Typically ASIC design is a team endeavor due to the complexity and quantity of work. I'll give a rough order of steps, though some steps can be completed in parallel or out of order. I will list tools that I have used for each task, but it will not be encyclopedic.
Build a cell library. (Alternatively, most processes have gate libraries that are commercially available. I would recommend this unless you know you need something that is not available.) This involves designing multiple drive strength gates for as many logic functions as needed, designing pad drivers/receivers, and any macros such as an array multiplier or memory. Once the schematic for each cell is designed and verified, the physical layout must be designed.
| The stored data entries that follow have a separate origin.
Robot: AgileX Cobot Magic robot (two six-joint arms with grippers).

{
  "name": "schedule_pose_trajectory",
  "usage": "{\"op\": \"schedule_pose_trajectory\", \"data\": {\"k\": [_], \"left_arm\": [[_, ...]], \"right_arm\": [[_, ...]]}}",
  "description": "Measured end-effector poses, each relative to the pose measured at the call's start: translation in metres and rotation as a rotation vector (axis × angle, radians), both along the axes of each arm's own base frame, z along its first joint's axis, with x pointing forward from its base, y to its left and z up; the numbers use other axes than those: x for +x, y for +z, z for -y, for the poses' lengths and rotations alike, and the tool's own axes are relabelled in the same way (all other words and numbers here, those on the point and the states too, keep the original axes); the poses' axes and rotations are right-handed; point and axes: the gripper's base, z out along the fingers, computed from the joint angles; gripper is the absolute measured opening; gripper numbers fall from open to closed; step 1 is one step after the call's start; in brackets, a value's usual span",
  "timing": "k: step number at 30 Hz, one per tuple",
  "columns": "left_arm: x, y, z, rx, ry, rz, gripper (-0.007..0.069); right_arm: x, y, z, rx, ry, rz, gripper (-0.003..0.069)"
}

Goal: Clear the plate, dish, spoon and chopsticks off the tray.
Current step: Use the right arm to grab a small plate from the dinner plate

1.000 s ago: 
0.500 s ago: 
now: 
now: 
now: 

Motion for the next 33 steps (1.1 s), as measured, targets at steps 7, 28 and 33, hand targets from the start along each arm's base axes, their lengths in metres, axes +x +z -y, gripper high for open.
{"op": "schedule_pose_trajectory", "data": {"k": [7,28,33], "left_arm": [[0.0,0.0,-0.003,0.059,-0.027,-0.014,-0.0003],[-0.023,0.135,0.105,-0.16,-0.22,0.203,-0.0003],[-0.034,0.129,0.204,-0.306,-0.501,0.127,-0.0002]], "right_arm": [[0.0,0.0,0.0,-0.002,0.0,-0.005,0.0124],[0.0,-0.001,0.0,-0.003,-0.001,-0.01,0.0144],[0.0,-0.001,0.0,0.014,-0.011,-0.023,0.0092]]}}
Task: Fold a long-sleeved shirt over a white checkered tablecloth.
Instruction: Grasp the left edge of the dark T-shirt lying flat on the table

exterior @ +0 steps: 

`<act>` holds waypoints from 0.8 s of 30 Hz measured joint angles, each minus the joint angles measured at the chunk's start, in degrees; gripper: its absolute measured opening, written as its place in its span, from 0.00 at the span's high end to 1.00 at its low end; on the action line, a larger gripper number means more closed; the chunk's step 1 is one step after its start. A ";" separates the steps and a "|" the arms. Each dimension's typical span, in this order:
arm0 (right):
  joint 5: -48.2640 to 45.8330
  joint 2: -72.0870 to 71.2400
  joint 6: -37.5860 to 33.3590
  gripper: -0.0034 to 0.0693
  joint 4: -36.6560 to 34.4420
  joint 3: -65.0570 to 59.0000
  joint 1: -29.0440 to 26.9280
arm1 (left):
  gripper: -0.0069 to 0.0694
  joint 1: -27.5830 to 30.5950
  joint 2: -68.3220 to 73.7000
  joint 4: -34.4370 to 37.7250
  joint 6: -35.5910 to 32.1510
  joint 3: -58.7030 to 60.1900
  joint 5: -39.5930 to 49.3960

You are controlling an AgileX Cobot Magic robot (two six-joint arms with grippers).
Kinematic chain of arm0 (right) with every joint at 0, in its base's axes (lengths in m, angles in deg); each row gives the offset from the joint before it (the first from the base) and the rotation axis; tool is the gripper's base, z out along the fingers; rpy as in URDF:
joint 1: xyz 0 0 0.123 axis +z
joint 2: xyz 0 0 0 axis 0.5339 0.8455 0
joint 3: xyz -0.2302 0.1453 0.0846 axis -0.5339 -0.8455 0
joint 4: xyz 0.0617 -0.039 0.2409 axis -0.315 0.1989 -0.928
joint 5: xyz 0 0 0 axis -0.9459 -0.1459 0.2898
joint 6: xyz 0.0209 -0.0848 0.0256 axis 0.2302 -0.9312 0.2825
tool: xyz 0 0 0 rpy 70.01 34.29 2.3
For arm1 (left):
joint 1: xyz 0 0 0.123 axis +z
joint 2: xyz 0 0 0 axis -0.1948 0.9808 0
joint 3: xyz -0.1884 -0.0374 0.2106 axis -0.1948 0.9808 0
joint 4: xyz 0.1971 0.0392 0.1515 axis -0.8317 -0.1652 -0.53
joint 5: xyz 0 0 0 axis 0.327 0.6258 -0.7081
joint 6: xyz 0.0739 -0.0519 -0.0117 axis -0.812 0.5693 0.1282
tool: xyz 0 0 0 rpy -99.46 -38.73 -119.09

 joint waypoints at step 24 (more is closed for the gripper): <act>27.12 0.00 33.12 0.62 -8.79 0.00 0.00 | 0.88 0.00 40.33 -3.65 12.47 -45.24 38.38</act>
I have used Cadence Virtuoso for this process, along with analog circuit simulators such as Spectre and HSPICE.
Characterize the cell library. (If you have a third party gate library, this is usually done for you.) Each cell in your library must be simulated to generate timing tables for Static Timing Analysis (STA). This involves taking the finished cell, extracting the layout parasitics using Assura, Diva, or Calibre, and simulating the circuit under varying input conditions and output loads. This builds a timing model for each gate that is compatible with your STA package. The timing models are usually in the Liberty file format. I have used Silicon Smart and Liberty-NCX to simulate all needed conditions. Keep in mind that you will probably need timing models at "worst case", "nominal", and "best case" for most software to work properly.
Synthesize your design. I don't have experience with high level compilers, but at the end of the day the compiler or compiler chain must take your high level design and generate a gate-level netlist. The synthesis result is the first peek you get at theoretical system performance, and where drive strength issues are first addressed. I have used Design Compiler for RTL code.
Place and Route your design. This takes the gate-level netlist from the synthesizer and turns it into a physical design. Ideally this generates a pad-to-pad layout that is ready for fabrication. It is really easy to set your P&R software to automatically make thousands of DRC errors, so not all fun and games in this step either. Most software will manage drive strength issues and generate clock trees as directed. Some software packages include Astro, IC Compiler, Silicon Encounter, and Silicon Ensemble. The end result from place and route is the final netlist, the final layout, and the extracted layout parasitics.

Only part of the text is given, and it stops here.